Now the four agencies above have posted their proposed official regulations (in the Code of Federal Regulations) to take the place of the “memorandums” put in place informally in late 2019. To read more detail on each as well as links for directly commenting on each regulation use the following links: NPS, BLM, FWS, BOR.


Much of this access being outlined is academic right now due to the COVID-19 pandemic, but the comment period for these proposed CFR rules is open now and expires in early June. What is not known is if this comment period will be extended or if, after the first comment period, the proposed rules are revised again and rereleased for comment. Also, it is not known at this time how many comments there will be, from who or what groups, and how long it will take for the government to review them and make changes, if any, to those proposed. If history is a guide, I would not expect significant changes to what has been “proposed” unless groups opposed to ebikes take control of the narrative or the 750-watt limit itself is challenged.

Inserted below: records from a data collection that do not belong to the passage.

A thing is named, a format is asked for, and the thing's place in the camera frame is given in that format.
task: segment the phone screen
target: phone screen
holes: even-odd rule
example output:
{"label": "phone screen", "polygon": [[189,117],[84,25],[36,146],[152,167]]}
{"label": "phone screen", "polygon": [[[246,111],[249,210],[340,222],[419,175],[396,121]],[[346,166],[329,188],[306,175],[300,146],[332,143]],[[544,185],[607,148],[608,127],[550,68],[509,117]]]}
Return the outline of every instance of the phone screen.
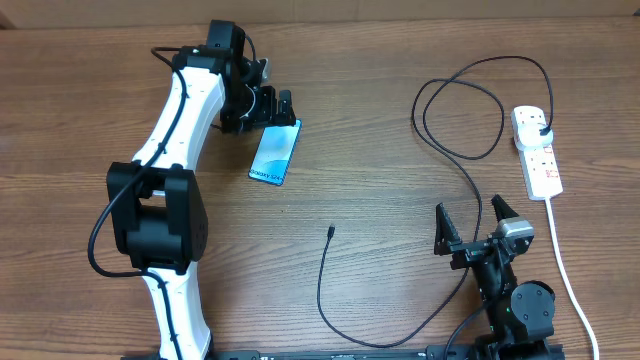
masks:
{"label": "phone screen", "polygon": [[300,120],[296,120],[294,126],[273,126],[264,129],[256,157],[249,170],[249,177],[273,185],[284,184],[301,126]]}

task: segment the cable connector
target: cable connector
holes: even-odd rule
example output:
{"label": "cable connector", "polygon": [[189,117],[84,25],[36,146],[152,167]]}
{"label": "cable connector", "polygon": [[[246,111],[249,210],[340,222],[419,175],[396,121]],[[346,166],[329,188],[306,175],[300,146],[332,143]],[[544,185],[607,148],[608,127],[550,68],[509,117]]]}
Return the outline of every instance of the cable connector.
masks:
{"label": "cable connector", "polygon": [[516,147],[520,151],[549,146],[553,130],[547,126],[544,111],[535,106],[518,106],[511,112]]}
{"label": "cable connector", "polygon": [[336,226],[334,224],[331,224],[329,226],[329,231],[327,231],[327,239],[331,240],[335,232],[336,232]]}

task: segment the power strip
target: power strip
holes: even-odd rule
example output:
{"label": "power strip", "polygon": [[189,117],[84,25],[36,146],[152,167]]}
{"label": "power strip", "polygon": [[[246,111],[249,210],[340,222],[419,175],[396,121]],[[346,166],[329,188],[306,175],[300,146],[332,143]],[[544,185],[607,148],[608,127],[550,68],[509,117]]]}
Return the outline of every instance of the power strip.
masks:
{"label": "power strip", "polygon": [[562,182],[551,146],[553,130],[546,136],[539,133],[547,124],[544,112],[534,106],[518,106],[511,112],[511,124],[529,199],[544,200],[560,194]]}
{"label": "power strip", "polygon": [[522,172],[524,181],[527,185],[527,193],[531,200],[544,200],[547,215],[549,217],[549,229],[551,231],[551,242],[553,243],[553,251],[558,263],[558,269],[562,276],[562,281],[567,288],[569,299],[573,307],[575,307],[580,320],[584,324],[591,346],[593,348],[594,360],[600,359],[600,350],[598,349],[598,341],[596,335],[589,324],[587,316],[582,311],[578,300],[576,299],[569,277],[562,263],[560,254],[560,246],[558,245],[558,235],[556,234],[556,224],[553,218],[551,208],[551,198],[562,192],[562,182],[560,181],[560,173],[558,172],[558,163],[551,142],[553,141],[553,132],[550,131],[546,135],[541,135],[540,130],[546,127],[547,123],[544,112],[534,106],[518,106],[511,112],[511,124],[513,125],[513,138],[520,154],[520,163],[522,164]]}

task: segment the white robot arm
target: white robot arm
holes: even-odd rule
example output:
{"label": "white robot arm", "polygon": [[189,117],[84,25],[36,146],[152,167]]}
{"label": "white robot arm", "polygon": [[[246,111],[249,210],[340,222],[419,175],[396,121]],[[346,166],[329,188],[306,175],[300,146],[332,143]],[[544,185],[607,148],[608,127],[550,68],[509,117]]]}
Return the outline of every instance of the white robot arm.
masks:
{"label": "white robot arm", "polygon": [[[165,152],[153,166],[169,169],[174,164],[179,164],[184,169],[195,171],[207,131],[224,105],[224,83],[222,76],[205,68],[185,67],[181,73],[187,83],[188,98]],[[177,74],[173,74],[171,92],[158,124],[147,143],[135,154],[133,161],[145,164],[151,159],[173,121],[181,95],[180,79]]]}
{"label": "white robot arm", "polygon": [[[153,166],[169,169],[178,164],[186,170],[195,171],[207,131],[224,104],[224,83],[220,75],[211,73],[208,69],[185,67],[181,72],[187,84],[189,97],[178,125],[166,144],[166,151]],[[180,79],[174,74],[171,92],[162,115],[147,143],[133,157],[134,162],[140,161],[144,164],[156,152],[158,143],[162,141],[173,121],[181,95]],[[164,196],[164,191],[155,190],[154,195]],[[181,357],[201,360],[209,353],[212,337],[202,314],[197,269],[198,263],[193,261],[183,275],[177,274],[173,269],[151,267],[147,271],[165,281]],[[167,360],[178,359],[169,331],[162,291],[155,279],[148,276],[143,278],[149,287],[160,329],[159,356]]]}
{"label": "white robot arm", "polygon": [[[217,116],[223,133],[291,126],[296,120],[288,91],[280,92],[278,102],[271,86],[261,86],[268,80],[268,61],[256,60],[255,53],[253,61],[242,56],[245,37],[231,22],[212,21],[206,45],[179,49],[170,63],[174,74],[169,98],[148,141],[132,163],[113,163],[107,174],[116,245],[141,270],[162,340],[159,352],[151,357],[123,359],[211,356],[213,338],[202,313],[197,280],[208,219],[194,175],[207,131]],[[179,112],[184,90],[187,96]],[[175,128],[162,144],[172,124]],[[161,144],[164,150],[158,156]],[[140,198],[152,195],[165,197],[166,207],[141,204]],[[92,246],[90,241],[94,269],[105,276],[119,275],[95,264]]]}

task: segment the power socket
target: power socket
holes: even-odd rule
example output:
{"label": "power socket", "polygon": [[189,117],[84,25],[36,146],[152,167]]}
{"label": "power socket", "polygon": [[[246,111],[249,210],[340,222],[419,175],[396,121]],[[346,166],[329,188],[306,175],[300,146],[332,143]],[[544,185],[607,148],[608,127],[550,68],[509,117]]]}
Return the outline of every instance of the power socket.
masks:
{"label": "power socket", "polygon": [[518,106],[511,113],[511,123],[529,199],[544,200],[560,194],[562,182],[551,146],[553,130],[540,135],[540,129],[547,125],[544,112],[534,106]]}
{"label": "power socket", "polygon": [[530,150],[553,142],[553,130],[540,135],[540,130],[547,127],[544,111],[540,108],[528,105],[516,107],[511,112],[511,124],[518,150]]}

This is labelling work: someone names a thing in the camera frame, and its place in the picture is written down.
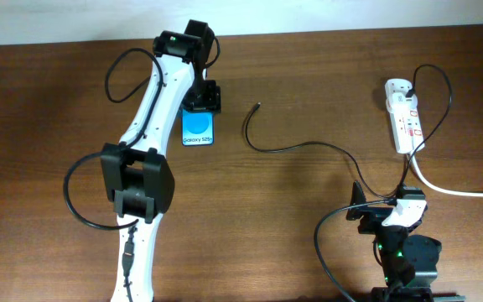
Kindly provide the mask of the blue Galaxy smartphone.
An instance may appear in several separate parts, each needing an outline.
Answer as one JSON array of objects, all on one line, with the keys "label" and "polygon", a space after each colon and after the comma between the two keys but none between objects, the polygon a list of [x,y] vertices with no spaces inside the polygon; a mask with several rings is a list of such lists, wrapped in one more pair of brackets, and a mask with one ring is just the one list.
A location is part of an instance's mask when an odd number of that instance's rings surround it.
[{"label": "blue Galaxy smartphone", "polygon": [[214,143],[214,121],[212,112],[182,111],[182,144],[205,146]]}]

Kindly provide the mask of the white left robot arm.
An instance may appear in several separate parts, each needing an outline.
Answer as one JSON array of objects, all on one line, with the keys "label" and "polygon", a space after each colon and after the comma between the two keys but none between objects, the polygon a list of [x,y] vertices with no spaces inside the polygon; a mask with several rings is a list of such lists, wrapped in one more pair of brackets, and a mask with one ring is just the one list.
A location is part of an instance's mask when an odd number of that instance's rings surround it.
[{"label": "white left robot arm", "polygon": [[175,181],[166,159],[169,135],[181,110],[217,113],[221,89],[207,79],[215,33],[190,20],[183,33],[163,31],[153,41],[155,67],[135,118],[117,144],[105,144],[101,169],[119,232],[112,300],[152,301],[152,268],[159,223]]}]

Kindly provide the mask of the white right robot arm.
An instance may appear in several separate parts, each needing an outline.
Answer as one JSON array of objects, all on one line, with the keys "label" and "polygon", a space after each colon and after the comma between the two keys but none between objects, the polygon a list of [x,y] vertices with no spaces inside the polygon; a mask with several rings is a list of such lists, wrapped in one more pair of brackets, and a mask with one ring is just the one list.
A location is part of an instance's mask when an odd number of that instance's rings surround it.
[{"label": "white right robot arm", "polygon": [[464,301],[458,294],[434,294],[431,283],[438,277],[437,263],[442,243],[432,237],[414,235],[428,209],[419,188],[403,185],[386,201],[388,207],[370,206],[359,182],[352,186],[348,221],[358,220],[358,232],[375,237],[374,250],[385,277],[384,287],[369,295],[377,302]]}]

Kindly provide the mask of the white USB charger adapter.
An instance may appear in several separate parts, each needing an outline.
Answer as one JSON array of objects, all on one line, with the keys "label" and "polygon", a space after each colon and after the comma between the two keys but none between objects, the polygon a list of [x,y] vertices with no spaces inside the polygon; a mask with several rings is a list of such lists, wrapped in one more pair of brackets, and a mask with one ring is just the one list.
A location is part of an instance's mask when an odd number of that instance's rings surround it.
[{"label": "white USB charger adapter", "polygon": [[389,113],[397,113],[406,110],[416,109],[418,98],[415,95],[406,96],[401,92],[393,92],[386,99],[386,107]]}]

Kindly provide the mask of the white power strip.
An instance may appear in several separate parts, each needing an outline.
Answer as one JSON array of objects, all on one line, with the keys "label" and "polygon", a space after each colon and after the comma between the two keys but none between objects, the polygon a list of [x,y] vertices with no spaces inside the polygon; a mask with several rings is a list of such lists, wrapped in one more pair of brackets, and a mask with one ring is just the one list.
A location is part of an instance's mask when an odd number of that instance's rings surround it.
[{"label": "white power strip", "polygon": [[[405,79],[390,79],[385,83],[386,99],[393,92],[407,95],[412,83]],[[423,131],[418,115],[418,107],[397,113],[389,113],[395,149],[398,154],[411,154],[423,141]]]}]

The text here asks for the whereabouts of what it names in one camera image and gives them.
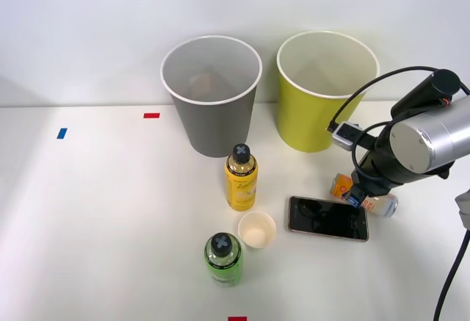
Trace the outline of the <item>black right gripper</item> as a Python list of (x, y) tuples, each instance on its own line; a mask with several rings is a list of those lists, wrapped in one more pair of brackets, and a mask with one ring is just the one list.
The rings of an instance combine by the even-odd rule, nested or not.
[(390, 151), (367, 151), (353, 164), (355, 184), (344, 193), (344, 200), (355, 208), (364, 202), (364, 192), (370, 197), (382, 196), (399, 185), (397, 160)]

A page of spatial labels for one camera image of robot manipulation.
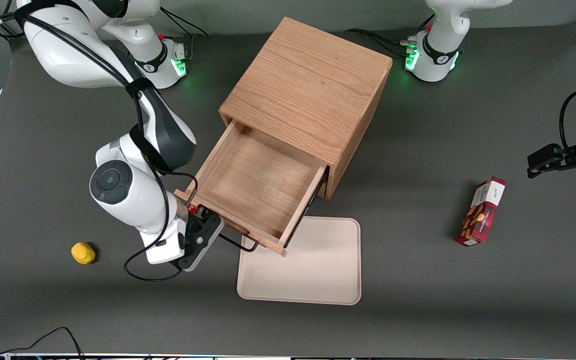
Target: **wooden cabinet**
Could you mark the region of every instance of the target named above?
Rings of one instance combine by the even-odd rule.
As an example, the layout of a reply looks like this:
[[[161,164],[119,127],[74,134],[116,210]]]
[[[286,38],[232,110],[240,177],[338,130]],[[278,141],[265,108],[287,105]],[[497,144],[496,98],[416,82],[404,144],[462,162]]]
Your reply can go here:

Much the same way we have local access issues and unanswered questions arising from the California state law, we will have local federal access issues under federal law. Park superintendents overseeing specific parks and national forest areas will have to deal with specific issues with Class 1, 2, and 3 bikes as they arise.

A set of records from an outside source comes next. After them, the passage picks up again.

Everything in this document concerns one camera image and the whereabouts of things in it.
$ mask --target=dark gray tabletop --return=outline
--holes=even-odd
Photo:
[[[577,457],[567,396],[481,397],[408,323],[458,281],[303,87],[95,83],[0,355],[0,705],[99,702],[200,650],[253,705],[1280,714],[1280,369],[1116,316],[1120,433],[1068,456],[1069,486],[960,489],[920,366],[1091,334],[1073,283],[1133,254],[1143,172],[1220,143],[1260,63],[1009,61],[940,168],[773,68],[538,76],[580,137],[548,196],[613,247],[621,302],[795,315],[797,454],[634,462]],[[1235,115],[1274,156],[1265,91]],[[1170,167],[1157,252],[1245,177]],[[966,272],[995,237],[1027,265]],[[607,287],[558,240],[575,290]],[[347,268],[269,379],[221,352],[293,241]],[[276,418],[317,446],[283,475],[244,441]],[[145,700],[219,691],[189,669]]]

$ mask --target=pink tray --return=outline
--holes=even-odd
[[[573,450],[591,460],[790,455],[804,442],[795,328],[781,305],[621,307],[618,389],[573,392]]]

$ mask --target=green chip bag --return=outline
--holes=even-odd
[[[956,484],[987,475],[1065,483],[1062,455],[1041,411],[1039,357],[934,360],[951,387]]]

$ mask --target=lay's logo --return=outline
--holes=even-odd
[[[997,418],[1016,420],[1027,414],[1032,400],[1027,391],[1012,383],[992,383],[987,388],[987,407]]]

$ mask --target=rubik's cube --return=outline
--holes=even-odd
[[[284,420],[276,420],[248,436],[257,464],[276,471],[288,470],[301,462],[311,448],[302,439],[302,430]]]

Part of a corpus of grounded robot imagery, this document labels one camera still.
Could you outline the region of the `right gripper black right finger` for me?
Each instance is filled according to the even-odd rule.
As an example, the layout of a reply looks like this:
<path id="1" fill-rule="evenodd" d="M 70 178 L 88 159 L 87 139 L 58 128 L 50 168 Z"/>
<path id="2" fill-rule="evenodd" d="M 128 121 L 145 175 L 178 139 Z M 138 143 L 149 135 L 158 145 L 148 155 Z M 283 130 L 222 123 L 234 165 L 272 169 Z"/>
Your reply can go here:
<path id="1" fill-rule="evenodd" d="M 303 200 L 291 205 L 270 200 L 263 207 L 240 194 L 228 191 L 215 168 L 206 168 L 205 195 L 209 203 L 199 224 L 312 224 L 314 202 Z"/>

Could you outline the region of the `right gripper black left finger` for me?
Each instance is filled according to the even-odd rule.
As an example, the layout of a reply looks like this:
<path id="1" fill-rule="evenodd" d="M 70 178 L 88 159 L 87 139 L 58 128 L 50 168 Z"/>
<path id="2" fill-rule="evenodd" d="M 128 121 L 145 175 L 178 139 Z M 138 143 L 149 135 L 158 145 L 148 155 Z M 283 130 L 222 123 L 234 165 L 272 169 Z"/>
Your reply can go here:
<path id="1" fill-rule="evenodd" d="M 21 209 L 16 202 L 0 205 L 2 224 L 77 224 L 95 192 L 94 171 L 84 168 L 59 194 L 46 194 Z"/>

Focusing again just on the NPS proposal, the three classes of bikes are explicitly adopted and ebikes would be allowed on administrative roads and trails where bicycles are allowed without the need to undertake further action. But the proposed rules would also give park superintendents the authority to limit or restrict ebike use after taking into consideration public health and safety, natural and cultural resource protection, and other management activities and objectives and then manage ebikes, or particular classes of ebikes, differently than traditional bicycles in particular locations. Every restriction or closure that limits the use of ebikes would have to be supported by a written record explaining the basis for such action.


The proposed rule seeks to restrict Class 2 ebikes to park roads or places motor vehicles can travel. It seeks comment on the workability of this restriction or suggests park superintendents deal with this in a location-by-location fashion.


Again the Fish and Wildlife Service, Bureau of Land Management, and the Bureau of Reclamation—the last of which primarily oversees federal dams and reservoirs west of the Mississippi River—have proposed similar regulations with some variations.


Much the same way we have local access issues and unanswered questions arising from the California state law, we will have local federal access issues under federal law. Park superintendents overseeing specific parks and national forest areas will have to deal with specific issues with Class 1, 2, and 3 bikes as they arise. So this is long from over. We also still have a small population of ebikes and users who don’t comply with the three classes. Additionally, there is lots of non-public land and a huge gap that will need to be filled to create correct signage for all these thousands of trails and spaces and effectively policing them so that renegade users/ebikes do not ruin access for the law-abiding users.


The information in this column is subject to change and may not be applicable in your state or country. It is intended as a thought-provoking discussion of general legal principles and does not constitute legal advice. Any opinions expressed herein are solely those of the author.